FSFM: A Biologically-Inspired Framework for Selective Forgetting of Agent Memory
Summary: arXiv:2604.20300v1 Announce Type: new
Introduction
Memory management is a critical aspect of large language model (LLM) agents, influencing their efficiency, quality, and security. While significant research has centered on memory retention, the concept of selective forgetting has not received the same level of attention. Drawing inspiration from human cognitive processes, such as hippocampal indexing and the Ebbinghaus forgetting curve, this article explores the potential benefits of implementing a selective forgetting mechanism in AI systems.
The Importance of Selective Forgetting
In resource-constrained environments, a well-structured forgetting mechanism can be just as essential as memory retention. Selective forgetting can provide advantages across three key dimensions:
- Efficiency: By intelligently pruning memory, agents can function more effectively, reducing the cognitive load.
- Quality: Dynamic updates to outdated preferences and context enhance the relevance and accuracy of agent responses.
- Security: Actively forgetting malicious inputs, sensitive data, and privacy-compromising content helps protect user data and maintain trust.
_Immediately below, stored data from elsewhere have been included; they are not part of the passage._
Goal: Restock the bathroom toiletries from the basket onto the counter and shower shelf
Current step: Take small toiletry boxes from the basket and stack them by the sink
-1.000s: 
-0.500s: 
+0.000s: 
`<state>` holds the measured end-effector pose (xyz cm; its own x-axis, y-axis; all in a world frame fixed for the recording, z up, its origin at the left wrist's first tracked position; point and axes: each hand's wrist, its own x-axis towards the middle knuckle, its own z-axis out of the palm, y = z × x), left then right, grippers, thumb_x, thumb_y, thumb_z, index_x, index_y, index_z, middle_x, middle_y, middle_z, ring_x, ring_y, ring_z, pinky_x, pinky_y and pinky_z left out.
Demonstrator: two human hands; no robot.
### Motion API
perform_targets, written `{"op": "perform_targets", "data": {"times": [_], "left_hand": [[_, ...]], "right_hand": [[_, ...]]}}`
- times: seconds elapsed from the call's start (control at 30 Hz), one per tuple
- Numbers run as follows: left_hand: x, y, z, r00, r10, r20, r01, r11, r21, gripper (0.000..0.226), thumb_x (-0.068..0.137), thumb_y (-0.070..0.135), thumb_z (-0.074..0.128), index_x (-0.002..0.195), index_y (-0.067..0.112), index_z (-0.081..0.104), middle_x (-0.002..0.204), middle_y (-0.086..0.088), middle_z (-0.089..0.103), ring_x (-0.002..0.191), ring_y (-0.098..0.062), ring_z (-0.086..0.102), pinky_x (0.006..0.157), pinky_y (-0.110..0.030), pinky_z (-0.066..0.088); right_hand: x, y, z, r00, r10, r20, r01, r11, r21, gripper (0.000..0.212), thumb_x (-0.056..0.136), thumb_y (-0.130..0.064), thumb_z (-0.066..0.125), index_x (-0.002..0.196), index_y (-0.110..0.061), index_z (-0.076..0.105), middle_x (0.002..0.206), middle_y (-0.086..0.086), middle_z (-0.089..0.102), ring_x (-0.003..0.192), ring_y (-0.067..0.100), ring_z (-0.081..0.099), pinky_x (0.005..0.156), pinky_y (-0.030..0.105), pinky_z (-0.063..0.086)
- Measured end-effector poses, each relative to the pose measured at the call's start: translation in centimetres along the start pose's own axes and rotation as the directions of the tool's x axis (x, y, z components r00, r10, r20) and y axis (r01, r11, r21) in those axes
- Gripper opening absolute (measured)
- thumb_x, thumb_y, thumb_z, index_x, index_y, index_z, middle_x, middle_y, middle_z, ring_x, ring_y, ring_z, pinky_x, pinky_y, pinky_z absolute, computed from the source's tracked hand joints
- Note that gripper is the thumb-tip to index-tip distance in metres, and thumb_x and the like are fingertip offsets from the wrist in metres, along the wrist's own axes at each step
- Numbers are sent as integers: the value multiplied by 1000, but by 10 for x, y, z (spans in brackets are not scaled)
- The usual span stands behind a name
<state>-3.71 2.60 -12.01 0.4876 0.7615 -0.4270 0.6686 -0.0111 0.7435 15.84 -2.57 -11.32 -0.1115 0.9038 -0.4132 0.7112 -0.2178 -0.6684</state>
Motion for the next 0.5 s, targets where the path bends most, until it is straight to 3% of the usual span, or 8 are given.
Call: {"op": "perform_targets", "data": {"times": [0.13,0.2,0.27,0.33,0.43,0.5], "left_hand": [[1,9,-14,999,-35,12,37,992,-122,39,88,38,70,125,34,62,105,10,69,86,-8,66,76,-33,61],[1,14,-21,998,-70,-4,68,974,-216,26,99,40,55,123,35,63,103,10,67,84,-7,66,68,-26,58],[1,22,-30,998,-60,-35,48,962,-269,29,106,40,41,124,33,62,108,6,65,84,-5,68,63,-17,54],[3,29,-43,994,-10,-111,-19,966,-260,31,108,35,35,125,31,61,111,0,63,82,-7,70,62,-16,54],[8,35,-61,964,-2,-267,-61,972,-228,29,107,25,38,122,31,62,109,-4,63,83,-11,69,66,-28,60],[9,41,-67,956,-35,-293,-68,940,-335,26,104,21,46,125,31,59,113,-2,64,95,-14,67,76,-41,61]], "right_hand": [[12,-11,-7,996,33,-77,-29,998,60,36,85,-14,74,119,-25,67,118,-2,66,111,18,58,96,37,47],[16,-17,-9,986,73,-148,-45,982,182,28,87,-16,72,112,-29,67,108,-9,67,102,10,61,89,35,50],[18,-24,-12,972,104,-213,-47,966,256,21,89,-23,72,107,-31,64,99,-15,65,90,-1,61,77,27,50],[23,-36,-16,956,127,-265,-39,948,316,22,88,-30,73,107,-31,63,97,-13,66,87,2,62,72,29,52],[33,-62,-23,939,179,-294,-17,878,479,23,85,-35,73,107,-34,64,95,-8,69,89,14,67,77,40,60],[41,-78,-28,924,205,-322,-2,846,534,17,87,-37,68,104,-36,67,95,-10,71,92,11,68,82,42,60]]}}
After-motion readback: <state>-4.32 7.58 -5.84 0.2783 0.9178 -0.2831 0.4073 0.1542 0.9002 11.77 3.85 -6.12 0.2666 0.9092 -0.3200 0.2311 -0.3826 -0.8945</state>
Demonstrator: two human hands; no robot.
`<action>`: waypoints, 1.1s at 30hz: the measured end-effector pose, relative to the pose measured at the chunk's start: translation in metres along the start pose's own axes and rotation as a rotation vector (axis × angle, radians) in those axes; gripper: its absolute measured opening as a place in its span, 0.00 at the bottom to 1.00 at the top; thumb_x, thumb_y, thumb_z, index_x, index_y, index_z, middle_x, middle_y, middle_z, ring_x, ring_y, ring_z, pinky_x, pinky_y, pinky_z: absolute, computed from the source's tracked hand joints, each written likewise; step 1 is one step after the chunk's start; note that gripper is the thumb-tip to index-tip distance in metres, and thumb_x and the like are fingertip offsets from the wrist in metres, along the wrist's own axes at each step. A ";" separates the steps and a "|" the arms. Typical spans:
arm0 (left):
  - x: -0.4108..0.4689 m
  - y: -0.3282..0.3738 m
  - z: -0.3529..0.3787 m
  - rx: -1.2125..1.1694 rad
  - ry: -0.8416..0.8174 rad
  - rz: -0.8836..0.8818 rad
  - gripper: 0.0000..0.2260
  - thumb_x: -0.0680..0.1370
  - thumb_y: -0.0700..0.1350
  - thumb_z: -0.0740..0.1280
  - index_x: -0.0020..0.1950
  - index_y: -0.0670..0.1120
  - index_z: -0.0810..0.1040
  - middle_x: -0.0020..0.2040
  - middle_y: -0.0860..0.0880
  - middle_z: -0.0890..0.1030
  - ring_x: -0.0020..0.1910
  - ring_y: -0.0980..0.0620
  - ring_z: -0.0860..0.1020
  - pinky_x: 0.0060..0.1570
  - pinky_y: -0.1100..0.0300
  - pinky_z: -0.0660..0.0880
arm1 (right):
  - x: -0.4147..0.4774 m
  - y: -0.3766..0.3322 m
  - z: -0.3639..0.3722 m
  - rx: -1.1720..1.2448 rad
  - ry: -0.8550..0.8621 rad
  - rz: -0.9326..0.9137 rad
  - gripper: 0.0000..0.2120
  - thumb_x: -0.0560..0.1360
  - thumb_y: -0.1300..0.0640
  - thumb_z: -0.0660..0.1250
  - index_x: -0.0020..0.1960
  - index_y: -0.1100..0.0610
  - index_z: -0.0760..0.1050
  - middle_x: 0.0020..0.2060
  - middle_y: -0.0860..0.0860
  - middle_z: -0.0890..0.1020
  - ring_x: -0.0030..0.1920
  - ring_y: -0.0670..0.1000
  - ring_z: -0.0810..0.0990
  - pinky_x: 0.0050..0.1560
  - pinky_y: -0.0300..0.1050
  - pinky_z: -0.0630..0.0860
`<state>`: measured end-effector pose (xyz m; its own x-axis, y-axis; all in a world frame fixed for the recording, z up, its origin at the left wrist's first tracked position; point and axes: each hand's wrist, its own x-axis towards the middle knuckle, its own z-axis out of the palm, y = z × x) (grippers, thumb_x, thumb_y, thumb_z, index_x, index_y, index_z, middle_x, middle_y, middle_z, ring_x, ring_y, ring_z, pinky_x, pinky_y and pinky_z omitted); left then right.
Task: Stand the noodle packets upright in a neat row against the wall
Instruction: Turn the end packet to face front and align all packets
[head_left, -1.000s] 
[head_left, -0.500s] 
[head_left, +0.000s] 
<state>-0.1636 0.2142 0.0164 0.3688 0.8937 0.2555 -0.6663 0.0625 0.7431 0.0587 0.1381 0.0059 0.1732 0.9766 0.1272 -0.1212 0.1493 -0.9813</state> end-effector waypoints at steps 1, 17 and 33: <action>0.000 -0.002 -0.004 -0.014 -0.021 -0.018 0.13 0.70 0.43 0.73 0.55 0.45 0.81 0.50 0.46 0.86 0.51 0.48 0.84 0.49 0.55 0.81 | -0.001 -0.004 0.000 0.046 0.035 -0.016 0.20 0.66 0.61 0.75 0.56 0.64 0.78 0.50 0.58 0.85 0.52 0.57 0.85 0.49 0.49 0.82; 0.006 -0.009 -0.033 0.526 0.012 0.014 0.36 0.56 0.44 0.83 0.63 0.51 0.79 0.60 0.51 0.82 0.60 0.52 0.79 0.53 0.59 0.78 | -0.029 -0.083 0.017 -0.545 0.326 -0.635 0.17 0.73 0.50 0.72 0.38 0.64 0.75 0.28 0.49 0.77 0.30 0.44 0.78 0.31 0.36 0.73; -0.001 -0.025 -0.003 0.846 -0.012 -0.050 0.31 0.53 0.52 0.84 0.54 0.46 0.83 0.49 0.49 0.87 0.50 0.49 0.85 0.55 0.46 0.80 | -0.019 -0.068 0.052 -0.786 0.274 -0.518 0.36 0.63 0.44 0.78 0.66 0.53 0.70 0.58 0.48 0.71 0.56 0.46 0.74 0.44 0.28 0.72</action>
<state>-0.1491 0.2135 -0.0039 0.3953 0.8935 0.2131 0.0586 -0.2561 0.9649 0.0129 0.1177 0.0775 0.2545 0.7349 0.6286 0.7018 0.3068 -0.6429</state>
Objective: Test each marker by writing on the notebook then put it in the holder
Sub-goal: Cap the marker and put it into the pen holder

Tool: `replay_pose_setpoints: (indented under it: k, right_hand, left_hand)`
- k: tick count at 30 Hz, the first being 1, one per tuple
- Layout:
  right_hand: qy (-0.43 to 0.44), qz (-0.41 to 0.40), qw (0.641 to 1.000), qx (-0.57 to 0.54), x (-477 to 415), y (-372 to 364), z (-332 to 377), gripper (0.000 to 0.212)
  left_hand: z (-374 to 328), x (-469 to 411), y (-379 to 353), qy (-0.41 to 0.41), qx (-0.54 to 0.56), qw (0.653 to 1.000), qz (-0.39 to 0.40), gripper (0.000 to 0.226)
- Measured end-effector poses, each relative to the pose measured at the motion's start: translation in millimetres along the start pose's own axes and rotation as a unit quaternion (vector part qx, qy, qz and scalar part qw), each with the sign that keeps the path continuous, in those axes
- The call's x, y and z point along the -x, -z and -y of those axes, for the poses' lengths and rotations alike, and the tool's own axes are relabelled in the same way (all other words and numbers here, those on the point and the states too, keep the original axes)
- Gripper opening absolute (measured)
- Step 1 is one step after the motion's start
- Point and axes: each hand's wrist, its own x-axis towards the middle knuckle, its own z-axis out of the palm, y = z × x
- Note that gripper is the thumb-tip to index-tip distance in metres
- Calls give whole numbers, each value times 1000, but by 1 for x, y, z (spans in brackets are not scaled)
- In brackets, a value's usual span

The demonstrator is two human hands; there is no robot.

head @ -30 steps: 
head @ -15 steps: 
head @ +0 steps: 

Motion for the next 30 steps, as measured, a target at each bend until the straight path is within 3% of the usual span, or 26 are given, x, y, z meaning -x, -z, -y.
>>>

Framework for Selective Forgetting
This study introduces a comprehensive framework that categorizes various forgetting mechanisms. The taxonomy includes:
- Passive Decay-Based: Gradual fading of memories that are no longer deemed relevant.
- Active Deletion-Based: Intentional removal of specific memories based on user input or system requirements.
- Safety-Triggered: Forgetting that occurs in response to detected security threats.
- Adaptive Reinforcement-Based: Continuous evaluation and adjustment of memory based on performance feedback.
Implementation Strategies and Empirical Validation
Building upon advancements in LLM agent architectures and vector databases, the paper outlines detailed specifications and implementation strategies for the proposed forgetting mechanisms. Empirical validation from controlled experiments demonstrates significant improvements in three critical areas:
- Access Efficiency: An increase of 8.49% in access efficiency.
- Content Quality: A 29.2% improvement in signal-to-noise ratio, indicating enhanced response relevance.
- Security Performance: Achieving 100% elimination of identified security risks.
Conclusion and Future Directions
By bridging cognitive neuroscience and AI systems, this work offers practical solutions for real-world deployment while ensuring compliance with ethical and regulatory standards. The conclusion emphasizes the challenges and future directions in developing selective forgetting as an essential capability for next-generation LLM agents operating in real-world, resource-constrained scenarios. The contributions made in this study align with the ongoing efforts toward AI-native memory systems and responsible AI development.